◆ Task details ◆
Please reproduce verbatim the lines below, from the first through the one with "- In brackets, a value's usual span".
::::::
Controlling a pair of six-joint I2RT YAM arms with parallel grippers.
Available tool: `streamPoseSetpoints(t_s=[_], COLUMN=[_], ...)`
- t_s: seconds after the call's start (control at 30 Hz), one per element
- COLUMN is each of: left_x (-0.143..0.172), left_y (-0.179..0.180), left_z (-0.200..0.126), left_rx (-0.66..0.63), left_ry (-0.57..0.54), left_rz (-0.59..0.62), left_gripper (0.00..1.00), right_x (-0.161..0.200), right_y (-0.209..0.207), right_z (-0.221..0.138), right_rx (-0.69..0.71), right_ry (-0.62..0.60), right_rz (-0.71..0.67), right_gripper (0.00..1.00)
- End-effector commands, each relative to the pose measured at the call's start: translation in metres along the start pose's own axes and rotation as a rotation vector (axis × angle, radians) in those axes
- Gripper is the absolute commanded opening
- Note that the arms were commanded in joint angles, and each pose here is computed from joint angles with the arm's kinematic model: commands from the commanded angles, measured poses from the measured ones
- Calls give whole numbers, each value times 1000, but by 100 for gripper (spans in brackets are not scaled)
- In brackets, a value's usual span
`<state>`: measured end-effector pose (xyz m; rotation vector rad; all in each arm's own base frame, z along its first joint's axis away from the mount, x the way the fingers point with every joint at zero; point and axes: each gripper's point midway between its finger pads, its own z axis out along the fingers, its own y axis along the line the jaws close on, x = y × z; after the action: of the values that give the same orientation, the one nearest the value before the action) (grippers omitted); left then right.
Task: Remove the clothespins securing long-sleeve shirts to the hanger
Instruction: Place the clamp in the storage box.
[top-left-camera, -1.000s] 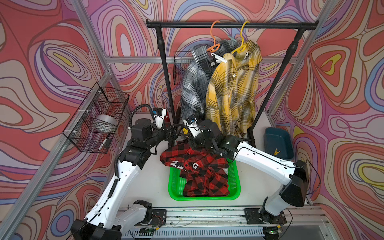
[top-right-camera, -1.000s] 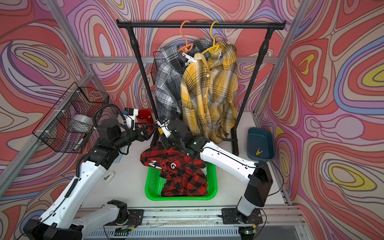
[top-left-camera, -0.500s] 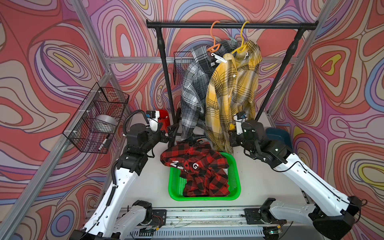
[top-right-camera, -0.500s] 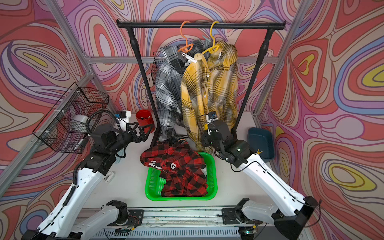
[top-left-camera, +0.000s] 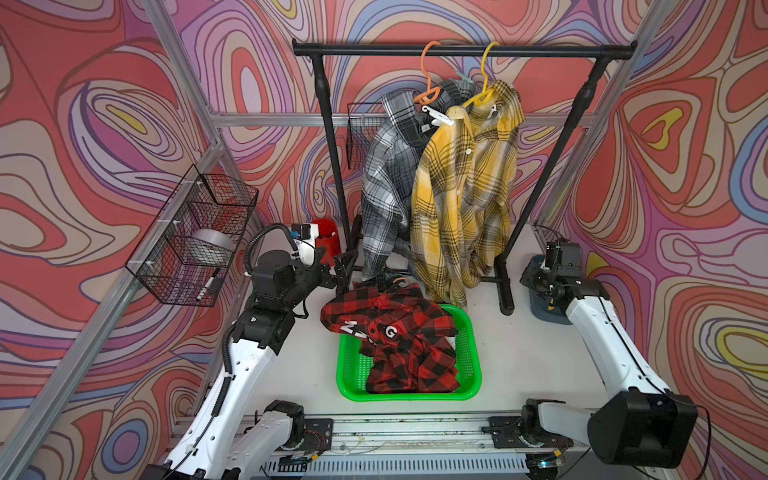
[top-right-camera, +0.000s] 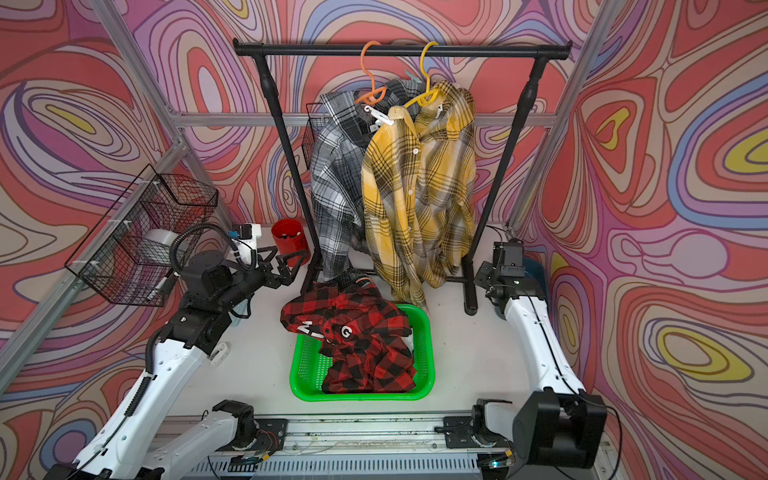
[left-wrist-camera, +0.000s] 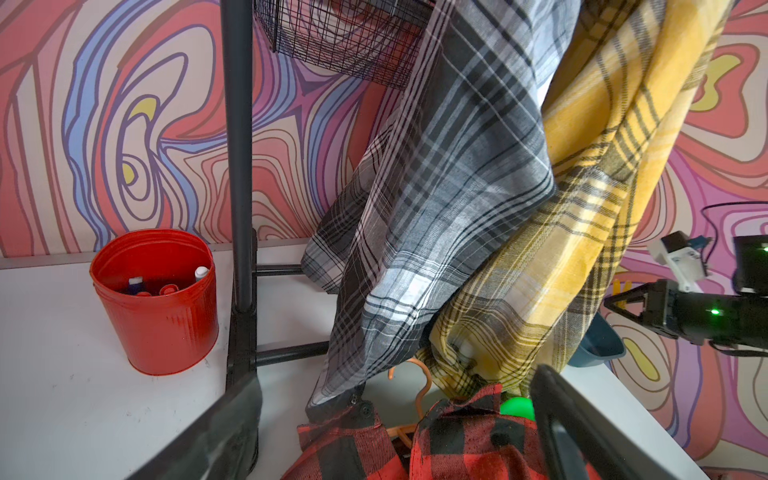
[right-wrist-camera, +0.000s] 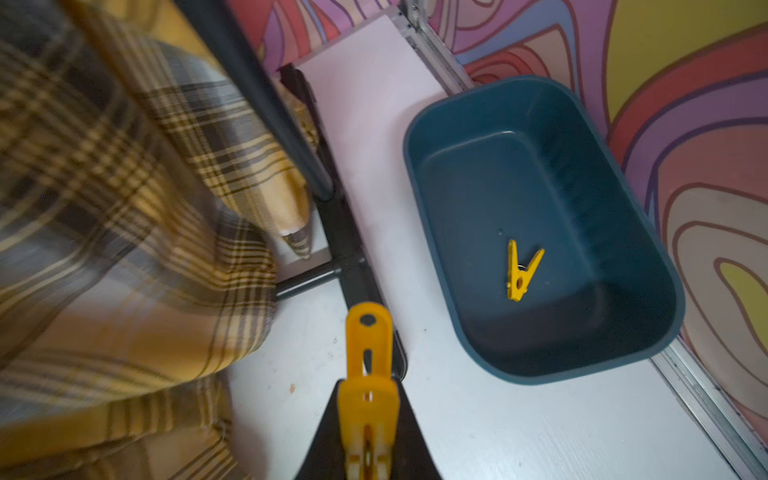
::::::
◆ Solved problem ◆
Controlling a pair of six-joint I2RT YAM arms with parallel grippers.
Available tool: `streamPoseSetpoints(t_s=[_], COLUMN=[_], ...)`
- t_s: seconds after the call's start (control at 30 Hz), one per element
- COLUMN is each of: left_x (-0.143..0.172), left_y (-0.179..0.180), left_z (-0.200..0.126), left_rx (-0.66..0.63), left_ry (-0.57..0.54), left_rz (-0.59..0.62), left_gripper (0.00..1.00), right_x (-0.161..0.200), right_y (-0.209..0.207), right_z (-0.221..0.138), right_rx (-0.69..0.71), right_ry (-0.62..0.60), right_rz (-0.71..0.67), right_gripper (0.00..1.00)
- End-effector commands, each relative to the pose measured at the call's start: translation in metres along the start pose's own axes and rotation as a rotation vector (axis × angle, radians) in those axes
- Gripper is the absolute commanded opening
- Note that the arms were commanded in joint angles, and each pose here is computed from joint angles with the arm's kinematic model: commands from the commanded angles, measured poses from the measured ones
- Calls give whole numbers, each value times 1000, but by 100 for gripper (spans in brackets are not scaled)
- In brackets, a value's usual span

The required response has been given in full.